== Segment start ==

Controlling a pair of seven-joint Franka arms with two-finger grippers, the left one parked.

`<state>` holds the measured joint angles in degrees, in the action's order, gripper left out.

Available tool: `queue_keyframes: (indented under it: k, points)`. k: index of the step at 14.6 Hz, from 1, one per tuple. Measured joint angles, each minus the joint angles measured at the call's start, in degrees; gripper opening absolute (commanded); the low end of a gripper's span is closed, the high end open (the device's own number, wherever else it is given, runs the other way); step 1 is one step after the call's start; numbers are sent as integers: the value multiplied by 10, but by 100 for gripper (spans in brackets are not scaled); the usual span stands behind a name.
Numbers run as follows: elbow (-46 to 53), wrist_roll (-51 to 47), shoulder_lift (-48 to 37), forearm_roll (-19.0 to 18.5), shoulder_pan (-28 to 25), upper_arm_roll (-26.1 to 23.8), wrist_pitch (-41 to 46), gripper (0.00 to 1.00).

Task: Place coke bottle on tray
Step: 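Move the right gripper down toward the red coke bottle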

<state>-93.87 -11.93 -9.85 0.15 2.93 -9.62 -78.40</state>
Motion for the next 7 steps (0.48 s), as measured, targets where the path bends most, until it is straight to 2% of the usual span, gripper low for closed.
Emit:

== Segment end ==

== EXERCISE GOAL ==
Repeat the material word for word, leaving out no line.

== WRITTEN RESPONSE ==
Controlling a pair of seven-joint Franka arms with two-finger grippers, the left one parked.

`<state>` holds the measured joint angles in degrees, in the action's order, gripper left out.

Available tool: `queue_keyframes: (indented under it: k, points)`. k: index of the step at 14.6 Hz, from 1, one per tuple. Measured joint angles, each minus the joint angles measured at the call's start, in degrees; gripper opening absolute (commanded); the low end of a gripper's span is closed, the high end open (the device's own number, wherever else it is given, runs the other way); step 1 is one step after the call's start; numbers are sent as integers: the value multiplied by 10, but by 100 for gripper (spans in brackets are not scaled); the usual span stands behind a name.
Numbers run as follows: elbow (-46 to 53), wrist_roll (-51 to 47), shoulder_lift (-48 to 37), forearm_roll (-19.0 to 18.5), shoulder_pan (-28 to 25), upper_arm_roll (-26.1 to 23.8), wrist_pitch (-41 to 46), gripper (0.00 to 1.00).

Task: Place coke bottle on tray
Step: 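Move the right gripper down toward the red coke bottle
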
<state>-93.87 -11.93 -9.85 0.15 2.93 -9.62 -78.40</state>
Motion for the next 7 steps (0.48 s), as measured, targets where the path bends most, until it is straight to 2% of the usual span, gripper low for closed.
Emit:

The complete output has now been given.